The AS/400 Client Encryption license program provides the Java classes and
utilities used by the AS/400 Toolbox for Java classes on the client side.
- Change the authority of the directory
that contains the client encryption files.
- Get and configure the
server certificate.
- Apply the certificate to the following iSeries servers that are used by
AS/400 Toolbox for Java:
- QIBM_OS400_QZBS_SVR_CENTRAL
- QIBM_OS400_QZBS_SVR_DATABASE
- QIBM_OS400_QZBS_SVR_DTAQ
- QIBM_OS400_QZBS_SVR_NETPRT
- QIBM_OS400_QZBS_SVR_RMTCMD
- QIBM_OS400_QZBS_SVR_SIGNON
- QIBM_OS400_QZBS_SVR_FILE
- QIBM_OS400_QRW_SVR_DDM_DRDA
Changing the authority of the directory that contains the client encryption files
To help you meet the SSL legal responsibilities required when using cryptography algorithms,
the directory that contains the files is shipped with public authority *EXCLUDE. You must change the authority of the directory to allow access by only those users authorized to use encryption algorithms.

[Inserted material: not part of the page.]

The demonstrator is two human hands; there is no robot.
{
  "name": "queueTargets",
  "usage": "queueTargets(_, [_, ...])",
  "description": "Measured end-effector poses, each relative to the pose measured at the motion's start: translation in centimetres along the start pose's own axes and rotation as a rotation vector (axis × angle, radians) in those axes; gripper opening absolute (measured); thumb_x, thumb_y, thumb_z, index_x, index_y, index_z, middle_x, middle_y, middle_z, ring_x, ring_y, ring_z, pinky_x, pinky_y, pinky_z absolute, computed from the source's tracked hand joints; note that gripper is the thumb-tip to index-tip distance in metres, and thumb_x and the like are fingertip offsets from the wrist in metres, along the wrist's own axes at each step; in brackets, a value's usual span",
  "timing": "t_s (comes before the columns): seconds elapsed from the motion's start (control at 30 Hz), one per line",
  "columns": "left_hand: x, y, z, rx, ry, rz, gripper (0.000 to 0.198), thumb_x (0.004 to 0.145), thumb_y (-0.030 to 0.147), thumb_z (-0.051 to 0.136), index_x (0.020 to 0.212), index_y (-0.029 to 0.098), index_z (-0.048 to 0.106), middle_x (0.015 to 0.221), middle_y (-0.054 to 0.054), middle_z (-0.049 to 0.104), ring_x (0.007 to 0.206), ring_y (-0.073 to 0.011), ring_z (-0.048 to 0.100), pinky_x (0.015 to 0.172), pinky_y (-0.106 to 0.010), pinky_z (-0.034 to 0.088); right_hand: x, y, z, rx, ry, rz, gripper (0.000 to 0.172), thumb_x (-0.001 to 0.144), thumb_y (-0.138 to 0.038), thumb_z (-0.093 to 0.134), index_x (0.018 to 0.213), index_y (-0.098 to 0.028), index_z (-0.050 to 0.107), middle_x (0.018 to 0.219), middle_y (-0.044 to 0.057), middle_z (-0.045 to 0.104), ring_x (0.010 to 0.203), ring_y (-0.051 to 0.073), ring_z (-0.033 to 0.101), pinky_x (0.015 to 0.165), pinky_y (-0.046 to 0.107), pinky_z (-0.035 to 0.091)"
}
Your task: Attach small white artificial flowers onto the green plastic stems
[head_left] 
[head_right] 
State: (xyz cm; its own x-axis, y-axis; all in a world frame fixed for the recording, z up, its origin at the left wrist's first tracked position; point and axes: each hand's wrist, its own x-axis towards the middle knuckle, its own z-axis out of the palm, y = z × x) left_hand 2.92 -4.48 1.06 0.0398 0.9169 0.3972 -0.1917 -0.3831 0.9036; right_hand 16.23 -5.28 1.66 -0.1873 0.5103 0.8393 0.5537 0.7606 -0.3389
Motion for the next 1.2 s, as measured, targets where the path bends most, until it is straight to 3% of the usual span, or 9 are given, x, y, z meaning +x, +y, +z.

Use OS/400 object security to control access to the client encryption files by completing the following steps:
- On your server, enter the following command:
wrklnk '/QIBM/ProdData/HTTP/Public/jt400/*'
- Select option 9 in the SSL56 or SSL128 directory.
- Ensure that *PUBLIC has *EXCLUDE authority.
- Give *RX authority to the directory to individual or groups of users who
need access to the SSL files.
Note:You can not deny access to the SSL files to users
that have *ALLOBJ special authority.
Before you get and configure your server certificate, you need to install the following products:
The process you follow to get and configure your server certificate depends on the kind of certificate you use:
- If you get a certificate from a trusted authority (such as VeriSign, Inc.,
or RSA Data Security, Inc.), install the certificate on AS/400 then apply it to
the host servers.
- If you choose not to use a certificate from a trusted authority, you can build
your own certificate to be used on AS/400. Build the certificate by using the
digital certificate manager.
- Create the
certificate authority on the AS/400.
- Assign which host servers will trust the certificate authority that you created.
- Create a system certificate from the certificate authority that you created.
- Assign which host servers will use the system certificate that you created.